> [Task to carry out]
Pull out every line below that contains the word "foam".

> [The input]

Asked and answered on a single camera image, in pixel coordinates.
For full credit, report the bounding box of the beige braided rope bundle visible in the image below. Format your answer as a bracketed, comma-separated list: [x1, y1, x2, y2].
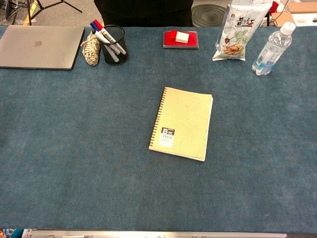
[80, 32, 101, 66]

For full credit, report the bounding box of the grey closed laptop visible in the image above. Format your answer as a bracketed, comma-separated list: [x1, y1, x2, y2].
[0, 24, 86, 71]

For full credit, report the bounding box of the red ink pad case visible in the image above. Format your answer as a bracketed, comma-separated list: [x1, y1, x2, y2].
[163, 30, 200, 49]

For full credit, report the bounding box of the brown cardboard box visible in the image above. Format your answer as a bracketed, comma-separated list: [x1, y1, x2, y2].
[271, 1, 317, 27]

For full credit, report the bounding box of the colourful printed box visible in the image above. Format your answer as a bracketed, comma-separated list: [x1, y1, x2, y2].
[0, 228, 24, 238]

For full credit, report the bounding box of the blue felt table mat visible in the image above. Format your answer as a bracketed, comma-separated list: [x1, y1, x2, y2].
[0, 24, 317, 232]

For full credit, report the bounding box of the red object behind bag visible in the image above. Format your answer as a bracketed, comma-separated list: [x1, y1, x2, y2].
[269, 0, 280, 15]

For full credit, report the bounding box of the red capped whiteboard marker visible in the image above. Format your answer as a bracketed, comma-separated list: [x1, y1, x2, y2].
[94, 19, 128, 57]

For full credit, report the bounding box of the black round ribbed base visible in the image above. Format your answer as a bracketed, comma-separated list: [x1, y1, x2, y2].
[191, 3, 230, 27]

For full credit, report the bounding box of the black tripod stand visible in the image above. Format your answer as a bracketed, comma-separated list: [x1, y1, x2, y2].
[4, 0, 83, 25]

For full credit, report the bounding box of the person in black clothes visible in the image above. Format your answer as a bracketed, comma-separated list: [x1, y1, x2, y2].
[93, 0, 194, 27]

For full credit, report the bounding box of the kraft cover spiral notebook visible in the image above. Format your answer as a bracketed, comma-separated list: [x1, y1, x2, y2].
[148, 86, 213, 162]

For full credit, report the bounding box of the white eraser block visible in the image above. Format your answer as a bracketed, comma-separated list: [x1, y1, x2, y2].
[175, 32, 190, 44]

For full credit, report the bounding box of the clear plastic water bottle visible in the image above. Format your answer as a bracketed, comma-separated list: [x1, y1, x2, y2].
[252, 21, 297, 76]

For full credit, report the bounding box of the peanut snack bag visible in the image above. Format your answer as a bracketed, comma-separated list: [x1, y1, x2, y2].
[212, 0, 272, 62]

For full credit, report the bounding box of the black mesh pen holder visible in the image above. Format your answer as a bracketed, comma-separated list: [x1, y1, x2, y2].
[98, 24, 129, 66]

* * *

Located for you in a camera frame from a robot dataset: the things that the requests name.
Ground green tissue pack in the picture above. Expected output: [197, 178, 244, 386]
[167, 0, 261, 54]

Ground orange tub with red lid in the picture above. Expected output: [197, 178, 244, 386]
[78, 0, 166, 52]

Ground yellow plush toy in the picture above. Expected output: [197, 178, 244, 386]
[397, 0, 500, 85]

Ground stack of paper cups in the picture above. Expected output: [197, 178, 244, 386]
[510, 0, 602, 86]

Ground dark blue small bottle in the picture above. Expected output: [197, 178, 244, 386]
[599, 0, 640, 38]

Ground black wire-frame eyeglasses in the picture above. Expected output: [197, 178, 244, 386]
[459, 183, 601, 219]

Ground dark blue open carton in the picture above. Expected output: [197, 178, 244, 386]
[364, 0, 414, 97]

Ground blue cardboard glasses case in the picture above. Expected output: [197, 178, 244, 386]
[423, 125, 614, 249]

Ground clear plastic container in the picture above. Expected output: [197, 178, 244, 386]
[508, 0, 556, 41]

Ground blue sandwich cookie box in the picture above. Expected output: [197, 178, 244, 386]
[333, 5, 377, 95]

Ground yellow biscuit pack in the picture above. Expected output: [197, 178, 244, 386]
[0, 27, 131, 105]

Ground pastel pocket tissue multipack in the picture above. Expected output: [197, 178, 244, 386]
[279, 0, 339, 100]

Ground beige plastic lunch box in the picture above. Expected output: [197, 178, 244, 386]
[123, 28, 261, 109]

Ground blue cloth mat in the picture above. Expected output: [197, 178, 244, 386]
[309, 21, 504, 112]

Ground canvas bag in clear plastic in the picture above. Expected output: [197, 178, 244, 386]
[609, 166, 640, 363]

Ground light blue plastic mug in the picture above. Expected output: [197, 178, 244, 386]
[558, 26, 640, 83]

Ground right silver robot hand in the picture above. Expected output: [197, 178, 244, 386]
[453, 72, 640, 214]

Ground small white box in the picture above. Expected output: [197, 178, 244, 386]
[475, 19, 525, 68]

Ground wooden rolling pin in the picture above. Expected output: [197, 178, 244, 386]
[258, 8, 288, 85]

==

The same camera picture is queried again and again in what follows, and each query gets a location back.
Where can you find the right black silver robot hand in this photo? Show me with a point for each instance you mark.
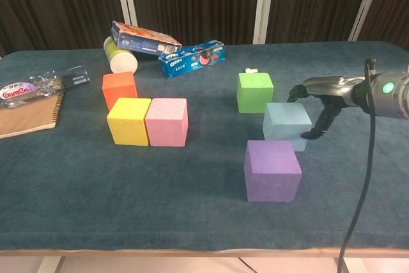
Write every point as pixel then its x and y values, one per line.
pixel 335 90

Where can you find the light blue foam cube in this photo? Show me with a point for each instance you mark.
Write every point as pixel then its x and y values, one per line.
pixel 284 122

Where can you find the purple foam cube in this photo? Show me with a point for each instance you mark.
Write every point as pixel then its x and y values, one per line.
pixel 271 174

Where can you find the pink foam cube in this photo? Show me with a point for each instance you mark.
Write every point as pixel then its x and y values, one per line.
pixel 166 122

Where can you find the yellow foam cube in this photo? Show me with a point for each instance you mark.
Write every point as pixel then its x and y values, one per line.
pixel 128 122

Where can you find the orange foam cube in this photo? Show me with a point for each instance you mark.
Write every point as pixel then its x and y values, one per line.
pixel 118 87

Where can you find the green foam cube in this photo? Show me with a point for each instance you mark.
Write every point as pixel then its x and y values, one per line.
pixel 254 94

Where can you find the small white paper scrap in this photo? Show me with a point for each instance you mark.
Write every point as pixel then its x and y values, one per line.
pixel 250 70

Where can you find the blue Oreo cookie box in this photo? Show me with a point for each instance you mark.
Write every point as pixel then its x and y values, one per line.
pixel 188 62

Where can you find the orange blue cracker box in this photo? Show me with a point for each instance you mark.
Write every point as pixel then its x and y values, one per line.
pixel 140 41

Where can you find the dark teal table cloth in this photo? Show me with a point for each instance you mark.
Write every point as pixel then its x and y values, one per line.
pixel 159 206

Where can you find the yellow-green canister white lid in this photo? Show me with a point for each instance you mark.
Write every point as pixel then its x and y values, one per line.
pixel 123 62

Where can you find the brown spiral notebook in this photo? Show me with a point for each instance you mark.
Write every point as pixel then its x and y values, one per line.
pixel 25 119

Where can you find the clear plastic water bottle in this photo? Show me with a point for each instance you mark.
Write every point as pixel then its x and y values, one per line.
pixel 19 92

> [Response area]
Where can you find the light blue foam cube in this photo? Show me with a point for each instance you mark.
Where can you find the purple foam cube in this photo? Show me with a point for each instance you mark.
Where can you find the pink foam cube in this photo? Show me with a point for each instance you mark.
Where can you find the yellow foam cube in this photo? Show me with a point for each instance you mark.
Where can you find the orange foam cube in this photo? Show me with a point for each instance you mark.
Where can you find the green foam cube in this photo? Show me with a point for each instance you mark.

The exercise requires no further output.